Fig. 3 |. Early ISG upregulation in WT macrophages stimulated by C. albicans EVs and BF DNA.

a, Venn diagram of genes identified by NanoString analysis as induced by C. albicans EVs and BF DNA in WT macrophages as compared with their controls (PBS and Lipofectamine alone, respectively). The 13 overlapping genes are highlighted in the purple box and the ISGs are bolded. b, A heatmap is shown of normalized counts with z-scores and unsupervised clustering of these 13 overlapping genes in WT, cGas^−/− and Sting^−/− macrophages stimulated with PBS EVs, BF DNA or Lipofectamine (Lipo) alone. c–e, RT–qPCR analysis of RSAD2 (c), OASL (d) and IFIT3 (e) in WT, cGas^−/− and Sting^−/− macrophages after stimulation with PBS, EVs, Lipofectamine or BF DNA is shown, n = 3. All data are representative of at least two independent experiments. For RT–qPCR panels, error bars indicate the standard deviation, and statistical analyses were performed by means of unpaired two-tailed Student’s t-tests as compared with the appropriate control, with **P < 0.01; ***P = 0.0002; and ****P < 0.0001.

Fig. 4 |. Functional consequence of activating the STING pathway.
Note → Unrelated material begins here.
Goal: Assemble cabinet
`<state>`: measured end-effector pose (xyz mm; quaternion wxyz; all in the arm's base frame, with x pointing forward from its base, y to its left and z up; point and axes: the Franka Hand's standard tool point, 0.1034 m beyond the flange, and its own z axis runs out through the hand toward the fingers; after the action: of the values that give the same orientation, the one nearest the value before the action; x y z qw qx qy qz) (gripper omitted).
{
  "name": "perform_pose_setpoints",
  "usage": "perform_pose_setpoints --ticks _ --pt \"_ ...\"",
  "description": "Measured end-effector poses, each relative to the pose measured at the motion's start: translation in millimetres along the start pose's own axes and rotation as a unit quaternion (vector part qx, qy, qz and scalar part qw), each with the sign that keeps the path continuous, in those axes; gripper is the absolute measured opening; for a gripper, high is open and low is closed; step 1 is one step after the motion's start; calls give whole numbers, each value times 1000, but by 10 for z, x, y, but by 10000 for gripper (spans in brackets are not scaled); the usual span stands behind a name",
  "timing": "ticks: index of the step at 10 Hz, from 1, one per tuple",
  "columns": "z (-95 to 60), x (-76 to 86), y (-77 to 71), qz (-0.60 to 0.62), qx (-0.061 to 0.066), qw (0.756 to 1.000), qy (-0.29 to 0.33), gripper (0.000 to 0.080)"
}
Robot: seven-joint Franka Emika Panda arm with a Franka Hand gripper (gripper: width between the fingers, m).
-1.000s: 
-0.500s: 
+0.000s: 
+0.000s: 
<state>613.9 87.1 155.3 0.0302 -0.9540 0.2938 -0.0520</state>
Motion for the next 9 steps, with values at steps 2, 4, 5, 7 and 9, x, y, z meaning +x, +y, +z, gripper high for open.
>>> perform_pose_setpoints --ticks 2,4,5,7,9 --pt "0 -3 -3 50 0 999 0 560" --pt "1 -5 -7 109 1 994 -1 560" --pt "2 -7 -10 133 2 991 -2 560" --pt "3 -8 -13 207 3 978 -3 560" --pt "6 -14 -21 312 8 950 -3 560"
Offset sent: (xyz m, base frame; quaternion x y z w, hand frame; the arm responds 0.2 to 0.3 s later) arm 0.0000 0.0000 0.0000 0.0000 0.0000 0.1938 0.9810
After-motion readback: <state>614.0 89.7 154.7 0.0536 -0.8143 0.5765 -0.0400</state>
a,b, Boxplots show the top SNP rs610913 at the MB21D1 locus (cGAS) stratified by genotypes for C. albicans-induced TNFα concentrations (a) and for C. albicans-induced IL6 concentrations (b). c,d, Individuals homozygous for the G allele (GG) on average produce less TNFα and IL6 than individuals carrying one G allele (GT) or homozygous for the T allele (TT). Boxplots show the top SNP rs28396805 at the TMEM173 locus (STING) stratified by genotypes for C. albicans-induced IL6 concentrations (c) and C. albicans-induced TNFα concentrations (d). On average, carriers of the C allele (CC and TC) produce less IL6 and TNFα than individuals homozygous for the T allele (TT). The minimum portion of the error bars denote the first quartile (25th percentile) and the maximum part of the error bars represent the third quartile (75th percentile). The black line in the middle denotes the median (50th) percentile. The black dots are whiskers that span between the minimum and maximum values. A total of n = 442 samples have genotype and cytokine data from the 500FG cohort.